My biggest dream has always been to be an interior designer. Why you ask? Because I love, love, love to organize! Like seriously, when I was younger at least two times a week I would organize, tidy and clean my room.
Naturally, as my pain got worse I had to do less and less and less. I could just see how I wanted to have it organized in my mind, and it would haunt me until I would throw it all to the wind and organize with a week and a half long recuperation. But to my wannabe interior designer soul, it was so worth it!
This past year has sucked (and I never use that word), so many bad things including almost losing my little brother in a car crash. In the mix of all that rubbish of feeling, I also had to turn down my scholarship to my dream college of interior design. I can barely make it out of my bed for more than three hours and barely out of the house once a week. My soul has been so very crushed by this loss — the loss of a cherished dream I have had since the age of 13.
But life goes on.
Today I woke up knowing I had to put my dream of reorganizing my room into action. One minute in and I was worried…even more pain, limbs not working…two minutes…I was trying to think of how to ask my family for help, but hating myself and the whole wide world for how pathetic my body has become. Needing help even eating and here I was, unable to do the thing I loved most. My most pure therapy and cure for any negative mood, and I couldn’t do it. Three minutes in and I slowly, painfully (emotionally and physically) made my way out of my room, down the hall and stood before my parents who were watching a movie together. Stilted and brokenhearted I asked for help.

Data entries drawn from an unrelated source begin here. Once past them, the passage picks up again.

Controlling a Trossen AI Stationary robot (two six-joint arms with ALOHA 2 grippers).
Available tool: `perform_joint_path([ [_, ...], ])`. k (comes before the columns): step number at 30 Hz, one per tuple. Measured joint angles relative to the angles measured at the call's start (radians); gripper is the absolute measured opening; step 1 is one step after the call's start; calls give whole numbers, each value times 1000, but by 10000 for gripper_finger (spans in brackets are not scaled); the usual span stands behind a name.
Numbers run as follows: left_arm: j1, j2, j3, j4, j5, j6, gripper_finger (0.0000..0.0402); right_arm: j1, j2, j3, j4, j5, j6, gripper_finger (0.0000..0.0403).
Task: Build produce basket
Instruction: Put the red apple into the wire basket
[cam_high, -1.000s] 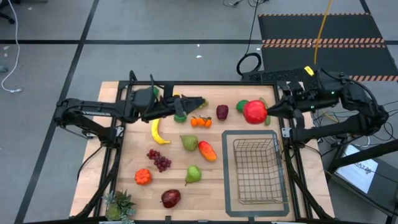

There was my dad. He hopped up to help me without hesitation. He made a joke about my plan to rearrange and I turned to him with anger in my eyes…until I saw the look in his. It told me he knew how hard it was. Those light blue eyes told me he knew I was in so much pain and even more, he knew how much it meant to me to rearrange. He knew. And so he made a joke to help me laugh because he also knew how much I love to laugh.
Cheered up down to my very soul, I laughed out that awful feeling of helplessness and hatred at losing my body even more than the past 12 years have brought. And we got to work!
Hours later of crazy rearranging and a bit of trial and error, a few more unseen problems and humorous findings and my room is done! Exactly as I imagined it, without a word or negativity from my dad while I “supervised” and he moved, pulled, shoved and struggled to move everything just as I wanted. Happily a lot of things were made easier by my previous knowledge of how to move things best in my room. Twenty-one years of living in one room can make a girl seem wiser beyond her years!
Breathing a deep breath of clean sheets of my comfy, fluffy bed, my pup at my side and everything just so, and I can’t help but send a great big strong prayer up to the heavens: “Thank you God for my dad!”